> _Work order_
If a line comes after the one containing "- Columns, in", leave it out; copy every line before it, and that line too, exactly as written, starting from the first line of the entries.

> _Data section_
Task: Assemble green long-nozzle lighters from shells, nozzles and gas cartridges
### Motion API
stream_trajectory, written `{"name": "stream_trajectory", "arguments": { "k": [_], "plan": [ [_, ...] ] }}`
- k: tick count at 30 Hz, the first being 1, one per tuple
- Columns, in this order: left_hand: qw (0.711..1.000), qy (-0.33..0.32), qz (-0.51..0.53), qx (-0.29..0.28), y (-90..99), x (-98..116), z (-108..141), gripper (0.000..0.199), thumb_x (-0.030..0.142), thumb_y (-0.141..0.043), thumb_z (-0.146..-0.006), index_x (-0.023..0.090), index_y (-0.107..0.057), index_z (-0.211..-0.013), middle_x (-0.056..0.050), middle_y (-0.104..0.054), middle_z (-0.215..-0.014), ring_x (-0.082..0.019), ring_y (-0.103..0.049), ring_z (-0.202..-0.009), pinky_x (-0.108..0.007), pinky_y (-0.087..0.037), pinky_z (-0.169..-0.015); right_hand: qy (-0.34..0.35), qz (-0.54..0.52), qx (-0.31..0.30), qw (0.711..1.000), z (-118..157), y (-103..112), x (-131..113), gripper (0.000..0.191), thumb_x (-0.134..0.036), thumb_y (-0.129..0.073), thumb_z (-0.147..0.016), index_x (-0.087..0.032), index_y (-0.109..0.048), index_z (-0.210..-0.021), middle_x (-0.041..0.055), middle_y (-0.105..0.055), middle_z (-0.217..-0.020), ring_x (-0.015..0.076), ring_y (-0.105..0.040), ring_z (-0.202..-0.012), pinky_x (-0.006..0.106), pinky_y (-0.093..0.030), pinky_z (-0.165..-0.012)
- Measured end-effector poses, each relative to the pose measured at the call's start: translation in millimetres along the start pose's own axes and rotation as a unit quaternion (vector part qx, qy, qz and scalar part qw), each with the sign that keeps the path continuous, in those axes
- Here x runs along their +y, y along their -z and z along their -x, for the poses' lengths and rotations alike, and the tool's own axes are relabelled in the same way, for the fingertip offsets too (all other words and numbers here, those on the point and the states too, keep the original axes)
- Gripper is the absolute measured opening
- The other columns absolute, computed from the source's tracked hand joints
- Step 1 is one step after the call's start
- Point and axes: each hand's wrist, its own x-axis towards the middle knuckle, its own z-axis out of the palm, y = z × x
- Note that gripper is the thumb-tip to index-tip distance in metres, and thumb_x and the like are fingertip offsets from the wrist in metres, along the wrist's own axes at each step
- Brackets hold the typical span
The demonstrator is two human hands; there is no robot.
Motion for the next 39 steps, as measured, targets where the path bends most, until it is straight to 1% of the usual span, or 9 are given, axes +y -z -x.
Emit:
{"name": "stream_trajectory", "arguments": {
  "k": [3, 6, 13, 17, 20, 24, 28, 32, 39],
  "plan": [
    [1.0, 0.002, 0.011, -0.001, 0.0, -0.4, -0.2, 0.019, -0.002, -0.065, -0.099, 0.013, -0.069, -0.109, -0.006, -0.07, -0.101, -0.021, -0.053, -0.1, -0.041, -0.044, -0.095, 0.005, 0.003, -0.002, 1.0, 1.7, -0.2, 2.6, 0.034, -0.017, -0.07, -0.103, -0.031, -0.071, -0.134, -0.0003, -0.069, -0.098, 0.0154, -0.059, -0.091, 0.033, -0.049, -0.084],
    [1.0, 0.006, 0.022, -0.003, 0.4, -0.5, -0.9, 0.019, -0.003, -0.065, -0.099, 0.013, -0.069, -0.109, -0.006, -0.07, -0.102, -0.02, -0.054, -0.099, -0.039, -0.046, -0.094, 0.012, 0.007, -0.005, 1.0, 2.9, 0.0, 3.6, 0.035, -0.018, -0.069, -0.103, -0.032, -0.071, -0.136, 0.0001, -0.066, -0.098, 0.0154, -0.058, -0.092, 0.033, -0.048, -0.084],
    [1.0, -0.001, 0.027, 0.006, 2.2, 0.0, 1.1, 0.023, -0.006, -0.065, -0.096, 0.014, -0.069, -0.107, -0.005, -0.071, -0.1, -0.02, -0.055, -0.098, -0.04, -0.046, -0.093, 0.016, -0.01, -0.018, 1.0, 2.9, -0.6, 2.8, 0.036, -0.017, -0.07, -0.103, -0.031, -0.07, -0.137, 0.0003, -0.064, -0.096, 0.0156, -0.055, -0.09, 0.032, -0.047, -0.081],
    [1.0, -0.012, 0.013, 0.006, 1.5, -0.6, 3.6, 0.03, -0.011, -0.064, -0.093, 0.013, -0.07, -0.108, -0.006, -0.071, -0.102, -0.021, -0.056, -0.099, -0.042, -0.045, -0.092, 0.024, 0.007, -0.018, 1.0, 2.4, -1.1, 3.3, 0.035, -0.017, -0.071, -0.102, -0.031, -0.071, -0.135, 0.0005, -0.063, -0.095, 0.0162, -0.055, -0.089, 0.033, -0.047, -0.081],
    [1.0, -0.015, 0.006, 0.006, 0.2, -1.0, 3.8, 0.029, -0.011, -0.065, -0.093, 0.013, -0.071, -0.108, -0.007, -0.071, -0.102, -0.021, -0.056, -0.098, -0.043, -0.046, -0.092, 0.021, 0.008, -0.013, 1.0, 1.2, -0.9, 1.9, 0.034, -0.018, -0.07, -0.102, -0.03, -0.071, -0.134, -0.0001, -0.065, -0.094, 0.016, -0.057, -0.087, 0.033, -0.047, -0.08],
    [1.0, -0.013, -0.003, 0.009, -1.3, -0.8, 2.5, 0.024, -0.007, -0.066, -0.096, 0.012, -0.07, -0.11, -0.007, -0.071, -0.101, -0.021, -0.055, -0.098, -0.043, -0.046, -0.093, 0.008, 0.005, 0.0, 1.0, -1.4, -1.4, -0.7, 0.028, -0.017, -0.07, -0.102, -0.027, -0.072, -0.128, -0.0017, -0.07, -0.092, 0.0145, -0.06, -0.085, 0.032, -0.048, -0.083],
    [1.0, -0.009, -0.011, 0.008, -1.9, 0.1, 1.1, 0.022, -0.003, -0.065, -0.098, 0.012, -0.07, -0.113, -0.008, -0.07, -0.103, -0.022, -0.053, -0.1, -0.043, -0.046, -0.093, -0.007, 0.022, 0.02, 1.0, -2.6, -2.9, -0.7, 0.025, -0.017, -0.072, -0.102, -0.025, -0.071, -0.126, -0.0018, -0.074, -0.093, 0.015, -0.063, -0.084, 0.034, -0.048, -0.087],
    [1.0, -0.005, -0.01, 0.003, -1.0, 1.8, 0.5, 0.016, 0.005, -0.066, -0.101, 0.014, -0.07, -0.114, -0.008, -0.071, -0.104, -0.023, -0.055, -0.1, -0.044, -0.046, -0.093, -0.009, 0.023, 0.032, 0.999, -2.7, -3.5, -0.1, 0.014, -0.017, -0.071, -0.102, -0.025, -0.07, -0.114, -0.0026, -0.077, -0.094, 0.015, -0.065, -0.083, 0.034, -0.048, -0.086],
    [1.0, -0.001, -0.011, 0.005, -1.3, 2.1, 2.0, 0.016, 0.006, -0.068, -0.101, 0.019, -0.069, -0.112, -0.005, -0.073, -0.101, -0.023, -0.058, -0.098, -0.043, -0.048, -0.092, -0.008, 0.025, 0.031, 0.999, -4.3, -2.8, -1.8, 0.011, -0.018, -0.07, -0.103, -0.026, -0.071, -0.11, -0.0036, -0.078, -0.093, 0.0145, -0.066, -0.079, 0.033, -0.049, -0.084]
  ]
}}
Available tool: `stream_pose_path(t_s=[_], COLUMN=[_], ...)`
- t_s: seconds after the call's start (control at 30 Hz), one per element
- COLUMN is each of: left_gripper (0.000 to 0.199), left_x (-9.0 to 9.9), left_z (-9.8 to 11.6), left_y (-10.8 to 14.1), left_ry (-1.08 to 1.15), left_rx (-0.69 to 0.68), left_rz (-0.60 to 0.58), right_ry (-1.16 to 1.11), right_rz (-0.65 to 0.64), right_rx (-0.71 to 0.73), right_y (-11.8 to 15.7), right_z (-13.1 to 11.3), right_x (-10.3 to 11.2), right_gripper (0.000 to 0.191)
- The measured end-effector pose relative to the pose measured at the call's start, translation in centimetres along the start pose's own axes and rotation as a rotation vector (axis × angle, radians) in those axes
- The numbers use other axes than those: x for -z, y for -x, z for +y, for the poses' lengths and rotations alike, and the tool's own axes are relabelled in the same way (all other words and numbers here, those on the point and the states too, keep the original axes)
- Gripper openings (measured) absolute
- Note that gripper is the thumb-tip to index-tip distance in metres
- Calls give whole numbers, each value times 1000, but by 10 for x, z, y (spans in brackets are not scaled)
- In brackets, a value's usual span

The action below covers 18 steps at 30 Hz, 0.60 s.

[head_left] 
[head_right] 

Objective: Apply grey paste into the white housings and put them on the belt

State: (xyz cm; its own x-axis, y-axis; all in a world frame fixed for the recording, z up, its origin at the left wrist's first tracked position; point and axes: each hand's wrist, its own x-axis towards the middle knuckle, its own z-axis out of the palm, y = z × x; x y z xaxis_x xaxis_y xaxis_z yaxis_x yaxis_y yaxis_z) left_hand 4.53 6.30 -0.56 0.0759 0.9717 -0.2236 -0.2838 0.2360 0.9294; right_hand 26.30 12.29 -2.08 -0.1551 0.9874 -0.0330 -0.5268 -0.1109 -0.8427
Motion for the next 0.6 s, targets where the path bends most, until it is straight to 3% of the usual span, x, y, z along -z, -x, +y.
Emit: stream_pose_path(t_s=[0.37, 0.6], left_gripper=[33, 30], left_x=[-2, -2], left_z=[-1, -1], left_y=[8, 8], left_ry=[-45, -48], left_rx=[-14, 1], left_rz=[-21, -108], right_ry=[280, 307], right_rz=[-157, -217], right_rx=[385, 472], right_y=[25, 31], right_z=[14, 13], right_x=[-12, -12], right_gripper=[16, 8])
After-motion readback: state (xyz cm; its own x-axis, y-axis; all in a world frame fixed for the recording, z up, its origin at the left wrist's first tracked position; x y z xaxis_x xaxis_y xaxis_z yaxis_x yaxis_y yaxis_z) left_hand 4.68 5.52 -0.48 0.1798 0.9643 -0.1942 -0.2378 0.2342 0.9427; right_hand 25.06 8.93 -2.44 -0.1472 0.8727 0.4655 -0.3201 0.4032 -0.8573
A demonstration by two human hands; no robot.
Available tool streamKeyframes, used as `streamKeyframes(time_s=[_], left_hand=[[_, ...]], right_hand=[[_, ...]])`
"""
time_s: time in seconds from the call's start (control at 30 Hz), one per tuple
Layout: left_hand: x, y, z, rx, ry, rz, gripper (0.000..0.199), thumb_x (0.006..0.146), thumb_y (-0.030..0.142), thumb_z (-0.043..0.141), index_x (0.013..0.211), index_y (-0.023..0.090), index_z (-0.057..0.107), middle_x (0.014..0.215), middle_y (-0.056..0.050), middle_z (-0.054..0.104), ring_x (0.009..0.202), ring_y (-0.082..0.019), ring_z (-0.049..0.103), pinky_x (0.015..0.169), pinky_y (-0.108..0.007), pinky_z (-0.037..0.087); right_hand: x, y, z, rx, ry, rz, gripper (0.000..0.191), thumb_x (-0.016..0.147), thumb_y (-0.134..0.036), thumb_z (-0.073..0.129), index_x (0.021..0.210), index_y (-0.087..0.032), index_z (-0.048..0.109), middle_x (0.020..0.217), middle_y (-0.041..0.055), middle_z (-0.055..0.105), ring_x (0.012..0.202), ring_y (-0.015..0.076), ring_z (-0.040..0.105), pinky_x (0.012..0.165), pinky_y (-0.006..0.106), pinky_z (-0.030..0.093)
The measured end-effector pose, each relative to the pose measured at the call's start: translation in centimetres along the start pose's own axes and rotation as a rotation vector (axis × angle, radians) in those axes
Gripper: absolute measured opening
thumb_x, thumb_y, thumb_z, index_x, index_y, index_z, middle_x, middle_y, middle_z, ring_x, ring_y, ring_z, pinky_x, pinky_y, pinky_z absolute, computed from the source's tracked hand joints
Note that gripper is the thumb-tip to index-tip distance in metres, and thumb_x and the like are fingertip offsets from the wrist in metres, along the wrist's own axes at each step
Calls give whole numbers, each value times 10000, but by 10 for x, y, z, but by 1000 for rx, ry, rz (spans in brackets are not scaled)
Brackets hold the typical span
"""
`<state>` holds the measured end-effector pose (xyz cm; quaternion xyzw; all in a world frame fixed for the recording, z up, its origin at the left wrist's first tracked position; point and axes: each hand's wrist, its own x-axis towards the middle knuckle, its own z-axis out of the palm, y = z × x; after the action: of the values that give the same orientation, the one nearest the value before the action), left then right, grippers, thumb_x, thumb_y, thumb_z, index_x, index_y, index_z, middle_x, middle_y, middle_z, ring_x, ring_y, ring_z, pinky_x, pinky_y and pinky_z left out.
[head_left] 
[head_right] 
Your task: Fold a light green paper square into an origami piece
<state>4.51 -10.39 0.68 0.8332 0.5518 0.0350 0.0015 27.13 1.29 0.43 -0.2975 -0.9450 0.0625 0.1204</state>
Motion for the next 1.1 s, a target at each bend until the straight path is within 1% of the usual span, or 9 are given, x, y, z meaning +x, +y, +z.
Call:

> _Reply to the exercise_
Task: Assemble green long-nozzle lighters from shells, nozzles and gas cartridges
### Motion API
stream_trajectory, written `{"name": "stream_trajectory", "arguments": { "k": [_], "plan": [ [_, ...] ] }}`
- k: tick count at 30 Hz, the first being 1, one per tuple
- Columns, in this order: left_hand: qw (0.711..1.000), qy (-0.33..0.32), qz (-0.51..0.53), qx (-0.29..0.28), y (-90..99), x (-98..116), z (-108..141), gripper (0.000..0.199), thumb_x (-0.030..0.142), thumb_y (-0.141..0.043), thumb_z (-0.146..-0.006), index_x (-0.023..0.090), index_y (-0.107..0.057), index_z (-0.211..-0.013), middle_x (-0.056..0.050), middle_y (-0.104..0.054), middle_z (-0.215..-0.014), ring_x (-0.082..0.019), ring_y (-0.103..0.049), ring_z (-0.202..-0.009), pinky_x (-0.108..0.007), pinky_y (-0.087..0.037), pinky_z (-0.169..-0.015); right_hand: qy (-0.34..0.35), qz (-0.54..0.52), qx (-0.31..0.30), qw (0.711..1.000), z (-118..157), y (-103..112), x (-131..113), gripper (0.000..0.191), thumb_x (-0.134..0.036), thumb_y (-0.129..0.073), thumb_z (-0.147..0.016), index_x (-0.087..0.032), index_y (-0.109..0.048), index_z (-0.210..-0.021), middle_x (-0.041..0.055), middle_y (-0.105..0.055), middle_z (-0.217..-0.020), ring_x (-0.015..0.076), ring_y (-0.105..0.040), ring_z (-0.202..-0.012), pinky_x (-0.006..0.106), pinky_y (-0.093..0.030), pinky_z (-0.165..-0.012)

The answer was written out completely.